From the disclosure set forth, a person skilled in the art is able to implement the object of the invention without introducing further structural details.

The specific modes to embody the invention described here do not limit the content of this application, which includes all of the variants of the invention according to the claims.

Claims

1. An apparatus for cytofluori metric analyses including an optical system comprising : at least one multi-channel photomultiplier (PMT) (1 ) based on CCD technology adapted to perform the parallel transduction of at least three different wavelength channels; at least one braided optical fiber (4) adapted to collect scatter and fluorescence signals, which conveys them by mixing them on said at least one multi-channel

PMT; one or more collimating lenses (3) adapted to project said signals on said at least one multi-channel PMT; one or more calibrated interferential filters (2), positioned immediately downstream of said collimating lenses, adapted to subdivide the signals of the at least three different channels.

2. An apparatus according to claim 1 , wherein said multi-channel PMT (1 ) is further provided with prisms and monochromators.

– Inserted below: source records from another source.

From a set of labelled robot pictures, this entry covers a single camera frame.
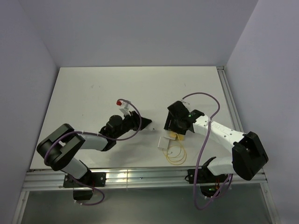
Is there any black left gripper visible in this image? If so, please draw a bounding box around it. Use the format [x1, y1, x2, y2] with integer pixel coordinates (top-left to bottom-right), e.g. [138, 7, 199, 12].
[114, 111, 151, 139]

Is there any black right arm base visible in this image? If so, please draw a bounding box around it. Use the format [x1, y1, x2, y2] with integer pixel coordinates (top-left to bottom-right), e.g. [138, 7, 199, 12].
[185, 168, 228, 184]

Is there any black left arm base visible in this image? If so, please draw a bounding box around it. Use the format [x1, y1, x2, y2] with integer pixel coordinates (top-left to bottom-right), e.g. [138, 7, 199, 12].
[63, 172, 106, 188]

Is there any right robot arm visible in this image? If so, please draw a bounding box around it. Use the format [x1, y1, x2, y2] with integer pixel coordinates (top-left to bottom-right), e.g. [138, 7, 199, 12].
[164, 101, 269, 182]

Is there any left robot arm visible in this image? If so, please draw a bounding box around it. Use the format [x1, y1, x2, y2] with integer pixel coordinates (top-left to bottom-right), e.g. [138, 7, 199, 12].
[36, 111, 152, 186]

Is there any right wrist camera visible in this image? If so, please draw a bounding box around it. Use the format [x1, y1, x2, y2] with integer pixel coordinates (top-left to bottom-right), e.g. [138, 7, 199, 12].
[181, 99, 190, 105]

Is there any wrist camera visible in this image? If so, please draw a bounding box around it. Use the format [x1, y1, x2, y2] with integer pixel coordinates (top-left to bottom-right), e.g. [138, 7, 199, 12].
[181, 99, 190, 105]
[116, 99, 131, 116]

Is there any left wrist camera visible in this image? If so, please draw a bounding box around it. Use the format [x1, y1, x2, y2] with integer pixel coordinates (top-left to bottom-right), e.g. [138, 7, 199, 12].
[116, 99, 131, 116]

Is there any aluminium front rail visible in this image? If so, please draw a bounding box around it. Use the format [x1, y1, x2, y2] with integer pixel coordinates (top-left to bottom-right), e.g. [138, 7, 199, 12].
[22, 163, 268, 191]

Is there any aluminium rail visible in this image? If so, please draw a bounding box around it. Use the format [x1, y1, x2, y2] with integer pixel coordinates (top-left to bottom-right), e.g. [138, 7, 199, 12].
[216, 66, 244, 132]
[22, 163, 268, 191]

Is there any aluminium right rail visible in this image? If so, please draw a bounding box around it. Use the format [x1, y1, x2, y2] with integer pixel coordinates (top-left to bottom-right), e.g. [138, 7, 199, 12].
[216, 66, 244, 132]

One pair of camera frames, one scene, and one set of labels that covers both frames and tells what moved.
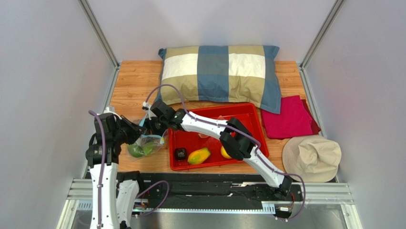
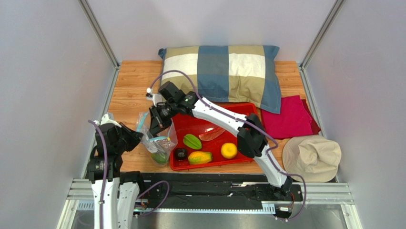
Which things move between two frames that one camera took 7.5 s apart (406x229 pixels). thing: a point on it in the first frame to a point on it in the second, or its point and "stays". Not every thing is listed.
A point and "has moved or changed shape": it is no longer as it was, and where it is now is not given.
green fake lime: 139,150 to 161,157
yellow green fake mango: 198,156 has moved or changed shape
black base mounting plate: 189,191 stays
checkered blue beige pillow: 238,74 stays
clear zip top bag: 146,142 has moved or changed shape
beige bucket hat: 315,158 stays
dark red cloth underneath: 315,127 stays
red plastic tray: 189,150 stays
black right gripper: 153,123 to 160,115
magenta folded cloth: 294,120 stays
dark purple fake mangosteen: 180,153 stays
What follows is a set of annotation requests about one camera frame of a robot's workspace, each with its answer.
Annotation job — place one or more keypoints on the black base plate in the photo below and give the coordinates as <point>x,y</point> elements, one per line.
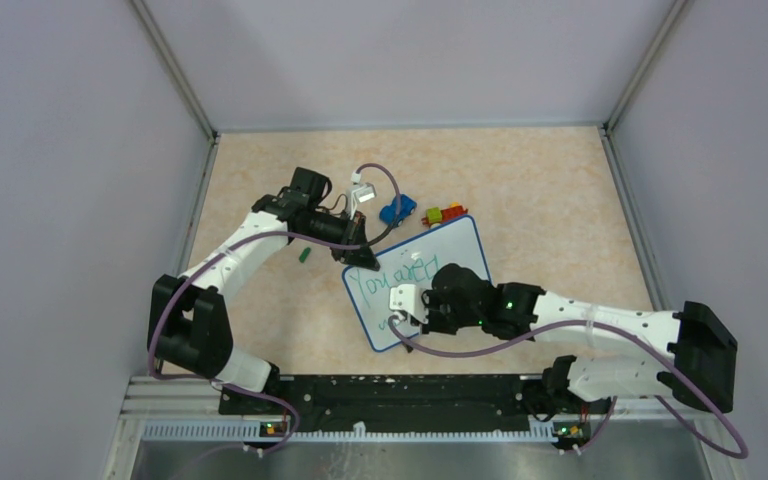
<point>508,393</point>

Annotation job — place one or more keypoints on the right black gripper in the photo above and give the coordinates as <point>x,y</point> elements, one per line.
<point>429,298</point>

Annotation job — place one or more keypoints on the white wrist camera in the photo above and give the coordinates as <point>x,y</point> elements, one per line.
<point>359,192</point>
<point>408,303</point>

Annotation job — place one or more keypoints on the blue toy car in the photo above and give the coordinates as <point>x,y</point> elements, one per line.
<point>398,210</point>

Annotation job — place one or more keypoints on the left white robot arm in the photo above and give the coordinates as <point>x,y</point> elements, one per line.
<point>189,324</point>

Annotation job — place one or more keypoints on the green marker cap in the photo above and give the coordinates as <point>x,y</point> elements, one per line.
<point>304,255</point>

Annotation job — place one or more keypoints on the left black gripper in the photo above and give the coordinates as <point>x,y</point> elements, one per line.
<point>354,232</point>

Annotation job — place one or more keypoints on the red yellow toy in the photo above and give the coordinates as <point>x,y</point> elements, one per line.
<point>437,216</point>

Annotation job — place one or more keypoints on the blue-framed whiteboard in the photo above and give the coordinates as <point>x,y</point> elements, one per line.
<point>414,261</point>

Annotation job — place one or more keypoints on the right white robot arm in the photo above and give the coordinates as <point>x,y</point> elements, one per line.
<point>689,353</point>

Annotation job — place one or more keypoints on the aluminium frame rail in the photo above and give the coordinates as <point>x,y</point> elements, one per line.
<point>190,429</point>

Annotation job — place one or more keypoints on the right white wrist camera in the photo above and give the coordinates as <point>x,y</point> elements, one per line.
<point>408,303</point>

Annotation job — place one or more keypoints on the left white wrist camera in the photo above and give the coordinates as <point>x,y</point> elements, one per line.
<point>359,192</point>

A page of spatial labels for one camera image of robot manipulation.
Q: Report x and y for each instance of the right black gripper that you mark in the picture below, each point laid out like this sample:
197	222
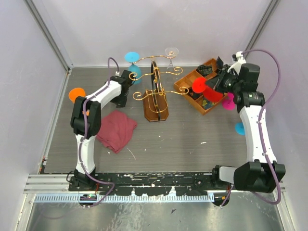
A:
216	82

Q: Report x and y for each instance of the red wine glass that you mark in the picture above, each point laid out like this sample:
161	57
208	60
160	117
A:
199	86

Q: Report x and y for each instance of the pink wine glass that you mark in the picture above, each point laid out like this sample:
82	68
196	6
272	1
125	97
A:
228	102

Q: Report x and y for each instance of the blue wine glass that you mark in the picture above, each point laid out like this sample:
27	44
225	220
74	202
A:
132	57
239	128

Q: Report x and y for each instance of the orange wine glass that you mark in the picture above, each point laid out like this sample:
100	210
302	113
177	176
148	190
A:
77	97

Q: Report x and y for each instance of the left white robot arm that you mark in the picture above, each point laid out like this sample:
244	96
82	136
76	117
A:
86	122

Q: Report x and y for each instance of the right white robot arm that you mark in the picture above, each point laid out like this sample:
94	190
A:
261	173

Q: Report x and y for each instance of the clear wine glass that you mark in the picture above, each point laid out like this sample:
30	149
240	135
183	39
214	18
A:
171	53

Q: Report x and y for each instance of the dark green rolled tie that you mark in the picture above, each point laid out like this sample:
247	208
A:
204	70

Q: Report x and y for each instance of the dark patterned rolled tie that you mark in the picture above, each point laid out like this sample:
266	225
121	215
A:
220	65

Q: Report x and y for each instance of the blue floral folded tie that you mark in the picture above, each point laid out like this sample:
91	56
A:
206	104

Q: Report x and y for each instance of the wooden compartment tray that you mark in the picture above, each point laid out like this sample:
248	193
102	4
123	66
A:
195	99

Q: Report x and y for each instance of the dark red cloth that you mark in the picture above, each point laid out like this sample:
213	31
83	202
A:
116	131

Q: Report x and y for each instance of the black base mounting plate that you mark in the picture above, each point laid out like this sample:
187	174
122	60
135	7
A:
147	183

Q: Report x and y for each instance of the gold wire wine glass rack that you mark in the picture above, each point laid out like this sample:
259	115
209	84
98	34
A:
154	100

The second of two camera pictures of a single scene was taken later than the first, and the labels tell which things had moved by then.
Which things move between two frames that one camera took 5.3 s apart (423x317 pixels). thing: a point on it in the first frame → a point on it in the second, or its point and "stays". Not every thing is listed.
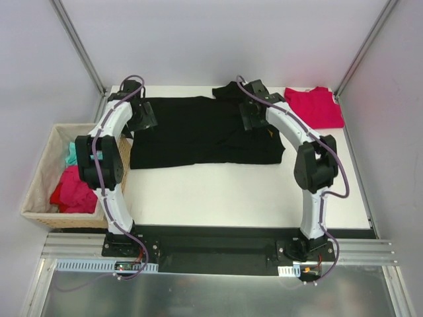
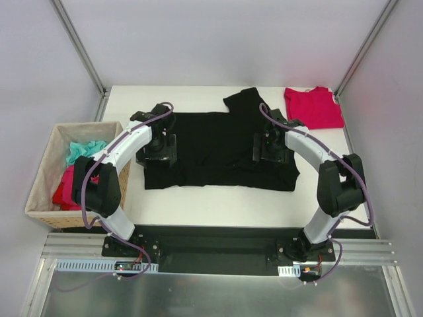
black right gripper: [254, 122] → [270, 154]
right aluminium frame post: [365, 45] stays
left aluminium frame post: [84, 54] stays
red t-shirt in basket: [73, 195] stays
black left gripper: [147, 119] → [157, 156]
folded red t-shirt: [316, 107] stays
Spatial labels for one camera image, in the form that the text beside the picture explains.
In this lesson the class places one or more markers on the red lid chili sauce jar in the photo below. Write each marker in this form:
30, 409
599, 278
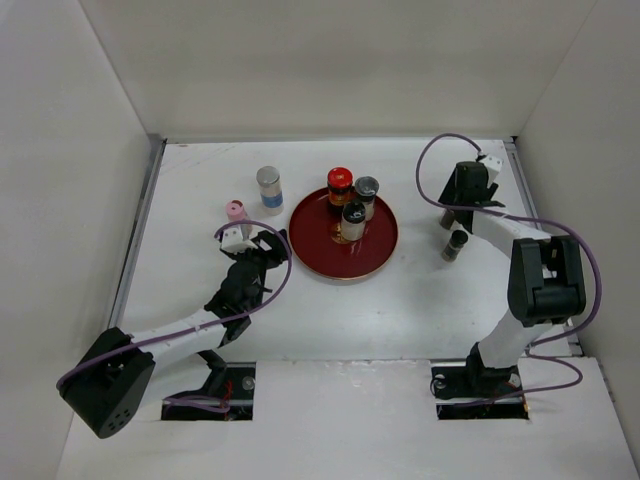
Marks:
339, 186

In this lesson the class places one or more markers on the pink lid spice bottle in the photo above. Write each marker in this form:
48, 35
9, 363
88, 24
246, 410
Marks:
236, 212

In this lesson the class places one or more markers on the right metal frame rail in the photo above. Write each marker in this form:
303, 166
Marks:
545, 289

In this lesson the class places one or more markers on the black lid pepper shaker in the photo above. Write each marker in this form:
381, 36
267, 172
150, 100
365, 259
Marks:
456, 243

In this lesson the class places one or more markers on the red round tray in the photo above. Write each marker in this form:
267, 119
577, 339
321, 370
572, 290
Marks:
315, 238

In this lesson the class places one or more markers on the white lid spice jar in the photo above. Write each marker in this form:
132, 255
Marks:
447, 219

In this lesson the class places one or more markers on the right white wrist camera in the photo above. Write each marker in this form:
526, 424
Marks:
493, 164

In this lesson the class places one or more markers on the clear lid white shaker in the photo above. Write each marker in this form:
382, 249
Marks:
366, 189

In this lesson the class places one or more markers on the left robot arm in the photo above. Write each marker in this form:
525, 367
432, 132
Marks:
178, 364

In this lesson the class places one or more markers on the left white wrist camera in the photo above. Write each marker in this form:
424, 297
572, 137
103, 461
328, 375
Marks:
234, 241

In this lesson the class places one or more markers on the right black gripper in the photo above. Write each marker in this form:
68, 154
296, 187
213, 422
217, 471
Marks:
449, 193

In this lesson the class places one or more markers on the left metal frame rail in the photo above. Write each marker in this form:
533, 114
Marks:
116, 311

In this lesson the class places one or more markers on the silver lid blue label bottle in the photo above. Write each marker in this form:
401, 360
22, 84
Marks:
269, 181

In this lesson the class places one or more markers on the black knob white grinder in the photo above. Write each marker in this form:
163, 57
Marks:
353, 221

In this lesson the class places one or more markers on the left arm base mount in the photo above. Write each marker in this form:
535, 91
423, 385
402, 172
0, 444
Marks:
226, 393

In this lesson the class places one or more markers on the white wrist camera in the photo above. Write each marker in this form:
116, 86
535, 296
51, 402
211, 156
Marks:
234, 241
493, 164

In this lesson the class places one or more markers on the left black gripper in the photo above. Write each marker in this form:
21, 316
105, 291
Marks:
276, 254

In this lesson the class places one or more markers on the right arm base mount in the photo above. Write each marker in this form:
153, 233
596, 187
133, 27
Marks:
458, 399

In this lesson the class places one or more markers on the metal frame rail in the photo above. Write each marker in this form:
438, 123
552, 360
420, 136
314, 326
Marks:
545, 289
116, 311

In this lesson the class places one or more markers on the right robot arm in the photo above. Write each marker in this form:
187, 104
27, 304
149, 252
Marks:
491, 229

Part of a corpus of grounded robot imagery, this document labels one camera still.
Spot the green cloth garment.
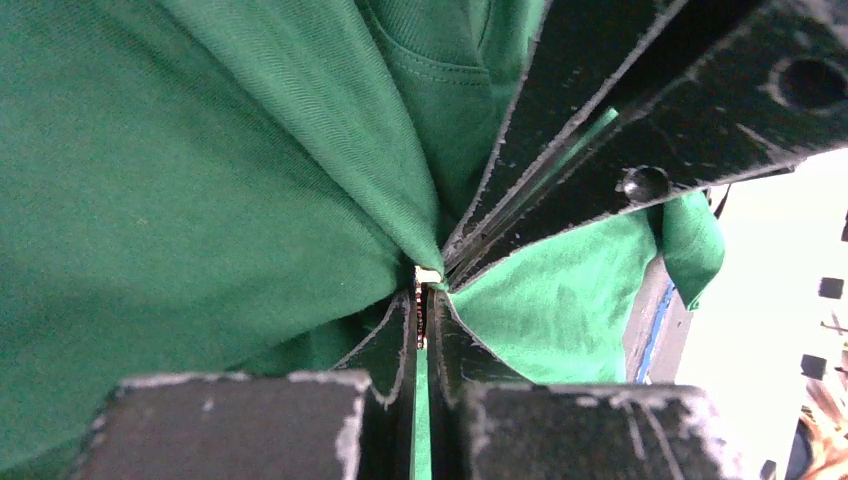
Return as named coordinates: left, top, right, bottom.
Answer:
left=0, top=0, right=727, bottom=480

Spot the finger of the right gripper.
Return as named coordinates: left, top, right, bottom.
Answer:
left=443, top=1, right=686, bottom=265
left=450, top=1, right=847, bottom=289

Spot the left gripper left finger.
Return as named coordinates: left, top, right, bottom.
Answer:
left=69, top=292, right=416, bottom=479

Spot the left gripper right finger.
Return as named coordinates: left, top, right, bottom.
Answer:
left=425, top=289, right=746, bottom=479

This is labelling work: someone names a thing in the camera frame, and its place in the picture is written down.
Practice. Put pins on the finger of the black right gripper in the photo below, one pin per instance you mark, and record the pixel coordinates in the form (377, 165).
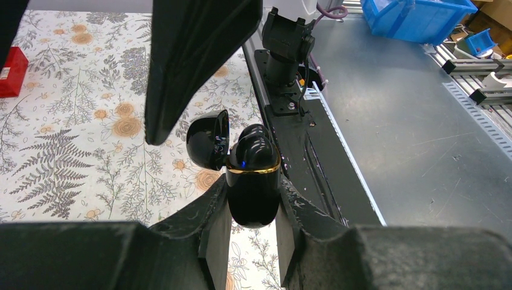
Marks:
(190, 41)
(12, 12)

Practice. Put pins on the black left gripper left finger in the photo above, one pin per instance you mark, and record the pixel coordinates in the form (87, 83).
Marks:
(187, 250)

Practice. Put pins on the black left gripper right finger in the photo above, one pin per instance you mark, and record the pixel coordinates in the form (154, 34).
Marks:
(317, 252)

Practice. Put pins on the black earbud charging case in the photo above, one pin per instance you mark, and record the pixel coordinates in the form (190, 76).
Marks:
(253, 196)

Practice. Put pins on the red box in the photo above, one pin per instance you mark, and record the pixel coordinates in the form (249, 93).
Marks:
(13, 73)

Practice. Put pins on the blue plastic bin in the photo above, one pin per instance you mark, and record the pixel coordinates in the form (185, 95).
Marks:
(423, 22)

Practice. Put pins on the small blue bin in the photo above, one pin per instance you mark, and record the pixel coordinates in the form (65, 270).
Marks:
(480, 43)

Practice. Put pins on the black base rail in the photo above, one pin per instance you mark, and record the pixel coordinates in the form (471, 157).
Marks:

3. An apparatus according to claim 1 , wherein said multi-channel PMT (1 ) is adapted to transduce at the same time sixteen fluorescences and/or scatters at different wavelengths.

4. An apparatus according to claim 1 , further provided with a single-channel photomultiplier for the detection of the front scatter.

5. An apparatus according to claim 1 , further completed by a signal conditioning chain downstream of the multi-channel PMT.

6. An apparatus according to claim 5, wherein said conditioning chain is promiscuous, i.e. formed by routine software and electronic circuitry.

7. An apparatus according to claim 5, wherein said conditioning chain is formed by a first analog/digital converter and by further and following stages operating in the digital domain.

8. A method for performing the operations required in said conditioning chain according to claim 7, downstream of said analog/digital converter, characterized in that it includes the following procedures: a. a procedure, designated baseline restoration, adapted to make an average in time so as to allow a compensation of the so-called dark current; b. an amplification procedure adapted to perform the amplification of the signals by means of a modulation, appropriately varying the anodic gain of the optical system and improving the sensitivity and resolution thereof; c. a procedure adapted to compensate the overlapping of particularly extensive spectral bands of photoluminescence signals of the fluorophores; d. a procedure adapted to perform a logarithmic amplification for a better representation of the signal dynamics; e. a procedure adapted to perform a Peak Detector stage which, through derivative controllers and through the selection of a threshold, allows to detect the peaks present in the signals acquired in a given interval of time; f. a procedure adapted to perform the trigger stage for the generation of the start scan for each signal related to each acquired channel; g. a procedure adapted to allow the switch for the selection of one or more trigger signals selectable among those available for a better filtering; h. a procedure adapted to perform a statistical processing of the signals and for the computation of statistical parameters useful in cytofluorimetry, such as the variation coefficient etc.; i. a procedure adapted to allow at least one diagrammatic representation of the signals on histograms and dot plots.

9. An apparatus according to claim 7, wherein at least one digital conditioning stage is carried out by means of dedicated hardware.

10. An apparatus according to claim 1 , further provided with display means and input, output and pointing devices for interface with humans.

1 1. A computer software including software encoding means adapted to carry out the signal conditioning stages according to claim 7, when said software is run on a computer.

12. Computer readable means including a recorded software, said computer readable means including software encoding means adapted to perform signal conditioning stages according to claim 7, when said software is run on a computer.